Almost half of the municipalities did not respond to requests for information
In fact, nearly half of Iceland’s municipalities, or 31 of 69, did not bother to respond to working group information requests, despite repeated reminders. Little information was available from Western Iceland. So Snæfellsbær, Grundarfjarðarbær, Helgafellssveit, Eyjaog Miklaholtshreppur, Stykkishólmsbær, Borgarbyggð, Hvalfjarðarsveit couldn’t all reply. Two municipalities in the Westfjords, Bolungarvíkurkaupstaður and Súðavíkurhreppur, did not respond. Nine municipalities in northeastern Iceland — Hörgársveit, Svalbarðsstrandarhreppur, Grýtubakkahreppur, Þingeyjarsveit, Skútustaðahreppur, Tjörneshreppur, Svalbarðshreppur, Langanesbyggð, Aykureyrarbær Did not answer. Reykjanesbær, Iceland’s fourth most populous municipality, is located in Southern Iceland.

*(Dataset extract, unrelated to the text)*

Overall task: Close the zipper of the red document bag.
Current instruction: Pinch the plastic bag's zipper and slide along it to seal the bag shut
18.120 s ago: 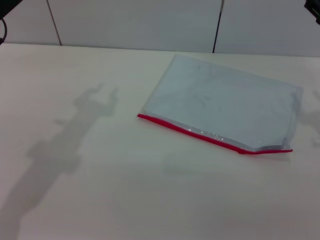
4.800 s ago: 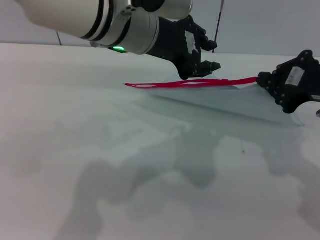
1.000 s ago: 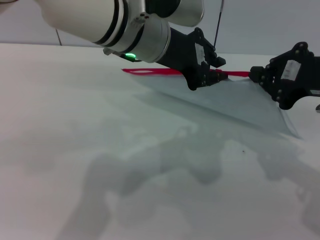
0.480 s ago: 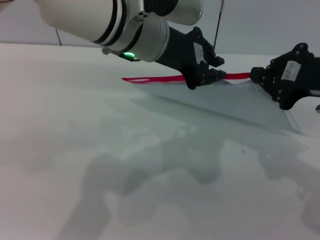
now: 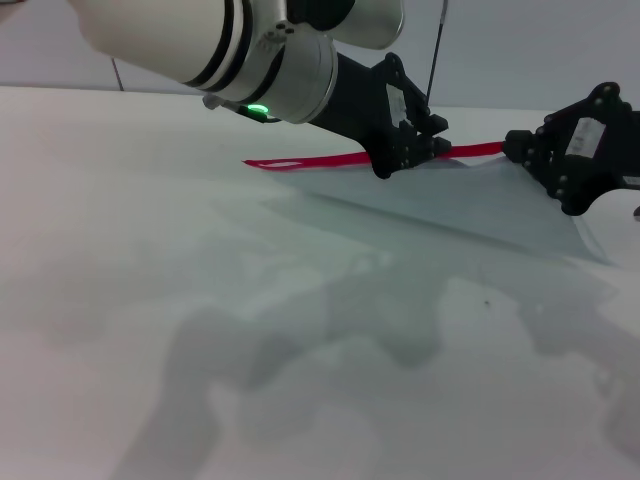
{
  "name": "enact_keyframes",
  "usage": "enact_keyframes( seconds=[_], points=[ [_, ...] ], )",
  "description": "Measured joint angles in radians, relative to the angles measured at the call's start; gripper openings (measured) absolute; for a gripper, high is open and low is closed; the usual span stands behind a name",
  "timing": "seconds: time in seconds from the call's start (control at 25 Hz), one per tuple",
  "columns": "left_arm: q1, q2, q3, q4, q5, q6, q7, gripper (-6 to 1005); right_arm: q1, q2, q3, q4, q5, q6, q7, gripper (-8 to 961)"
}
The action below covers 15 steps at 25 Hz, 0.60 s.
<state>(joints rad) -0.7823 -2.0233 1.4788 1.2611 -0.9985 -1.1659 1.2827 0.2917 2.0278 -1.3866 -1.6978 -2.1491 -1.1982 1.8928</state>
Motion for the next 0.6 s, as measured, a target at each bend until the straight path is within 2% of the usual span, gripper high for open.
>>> enact_keyframes(
  seconds=[0.6],
  points=[
    [-0.003, 0.003, -0.004, 0.005, -0.005, -0.002, -0.003, 96, 0.005, 0.0, 0.012, 0.0, 0.0, 0.001, 0.0, 24]
  ],
)
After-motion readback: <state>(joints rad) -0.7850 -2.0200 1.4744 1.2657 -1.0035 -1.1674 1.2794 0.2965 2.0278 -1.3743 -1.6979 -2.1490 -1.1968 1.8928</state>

Seltjarnarnesbær and Kjósahreppur did not respond, but all other municipalities in the metropolitan area did. All municipalities in East and South Iceland responded.
The Department of Health did not respond.
After receiving the report, Prime Minister Katrín Jakobsdottir said it was clear that there were serious and widespread problems with the system, but it was still impossible to elaborate on the findings of the report. .. She also expressed surprise at how difficult it is for working groups to gather information. Looking to the future, Mr. Katrin said the report would be reviewed and discussed by Congress, which would determine the best course of action.
I want society to learn from history
After the working group submitted a report to Alþingi, 61-year-old Ólafur Hafsteinn Einarsson told RÚV about his own experience in a long-term care facility. Olafur lives in a facility for people with mental and developmental disabilities throughout his life, and when he was a child he was beaten and verbally abused by Solheimal, he said. As an adult, from 1975 to 1990 he lived in several different facilities, such as Arnarholt and Bitra, which were actually women’s prisons, rather than suitable housing facilities. Bitola was the worst place he lived, he said. In 1990, Olavur moved to a group home in Kópavogur. There he lived for 22 years and then moved to his apartment in 2011 around the age of 50. This felt like his greatest personal victory, he said.
The results of the report weren’t quite surprising to Olavour, but overall, he said, “it was a little rougher than I expected.” He went on to say that he wanted to know why living in these facilities had to be so difficult for the inhabitants. He also said he was pleased that the investigation of the condition of these facilities could be traced back to 1970.
“So, the general public can see and hear it, and they can learn from these things.”
Patient must be seated at the table
The Working Group concludes the report with the belief that further investigations into ward conditions and patient care should include those who intend to benefit from these investigations. Therefore, they advocate making disability and mental health issues part of future investigations and providing the support these individuals need to present their cases and experiences to the Investigation Commission. I am.